Ms. Panot and Ms. Bergé had considered various places in the Constitution to insert a "right to abortion", but said they had found none more appropriate. In reality, the 1958 Constitution was not designed to enshrine individual rights, but to organize state institutions. The idea of adding a catalog of rights is based on foreign models. This argument is of little value to France Insoumise, whose ultimate aim is to replace the Constitution with another "catch-all" of left-wing values.



Condemnation of the innocent and rehabilitation of the guilty

In the absence of any real legal motivation, the proposal to insert abortion after the ban on the death penalty has a political explanation. The idea is to build on a previous constitutional revision, which had been approved by Parliament. In 2007, only 26 out of 876 members of parliament opposed the constitutional abolition of capital punishment. For Aurore Bergé, "abortion is an intangible principle and must remain so, in the same way as the ban on the death penalty."

This reference to the abolition of the death penalty is obviously paradoxical. The ban on the death penalty was designed to preserve the lives of the worst criminals. The "right to abortion", on the other hand, promotes the legal killing of innocent children. A judiciary with such a constitutional base could no longer claim to dispense justice. It would condemn the innocent, while conferring absolute dignity on the guilty, thus reversing the founding principles of civilization.

 

 The aborted child, a Christ-like figure

Article 66-1 of the Constitution and the proposal to add an article 66-2 to it highlight a double standard with regard to respect for human life. The unborn child, whose existence is threatened by abortion, becomes a Christ-like figure. Like Pontius Pilate regarding Jesus, we find "no cause for condemnation" in this child, and yet it can be condemned to death. Conversely, the worst criminals, such as Barabbas in the Gospel, escape such a sentence.

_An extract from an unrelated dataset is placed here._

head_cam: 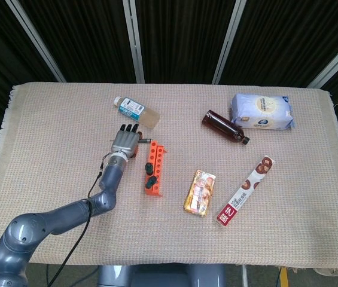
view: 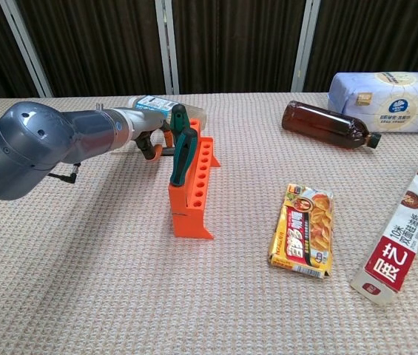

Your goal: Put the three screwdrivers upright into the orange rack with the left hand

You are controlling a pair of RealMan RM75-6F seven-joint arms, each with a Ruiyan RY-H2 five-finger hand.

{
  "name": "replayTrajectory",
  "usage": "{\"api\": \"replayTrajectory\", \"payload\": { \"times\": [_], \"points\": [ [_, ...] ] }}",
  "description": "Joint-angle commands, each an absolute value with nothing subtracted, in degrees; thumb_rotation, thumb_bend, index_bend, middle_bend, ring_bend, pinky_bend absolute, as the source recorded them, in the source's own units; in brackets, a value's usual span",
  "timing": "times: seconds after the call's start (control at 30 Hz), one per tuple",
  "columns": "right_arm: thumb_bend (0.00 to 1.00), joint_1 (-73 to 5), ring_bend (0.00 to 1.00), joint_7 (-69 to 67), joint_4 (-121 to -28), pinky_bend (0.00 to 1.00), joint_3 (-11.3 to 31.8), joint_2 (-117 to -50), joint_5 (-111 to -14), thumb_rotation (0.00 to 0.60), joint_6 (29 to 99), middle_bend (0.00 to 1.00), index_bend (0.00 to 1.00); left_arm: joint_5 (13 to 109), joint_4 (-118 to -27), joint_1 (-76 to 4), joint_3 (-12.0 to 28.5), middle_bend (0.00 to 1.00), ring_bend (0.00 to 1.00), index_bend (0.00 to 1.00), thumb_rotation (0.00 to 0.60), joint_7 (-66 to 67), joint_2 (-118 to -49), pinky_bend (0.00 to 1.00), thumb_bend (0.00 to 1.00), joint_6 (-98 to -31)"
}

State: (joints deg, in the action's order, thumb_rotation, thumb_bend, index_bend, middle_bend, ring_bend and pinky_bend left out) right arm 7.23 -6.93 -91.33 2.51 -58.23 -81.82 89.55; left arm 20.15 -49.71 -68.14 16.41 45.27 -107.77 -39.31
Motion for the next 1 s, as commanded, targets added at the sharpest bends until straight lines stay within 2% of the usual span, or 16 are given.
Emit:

Justice is often symbolically represented by a blindfolded woman holding scales and a sword. By creating an article 66-2 of the Constitution, the sword of justice would be used without its scales, against innocent children. They would indeed be the only people whose lives would not be spared by this sword of justice. The blindfold on the woman's eyes would then represent not the impartiality of republican justice, but its blindness to the reality of abortion.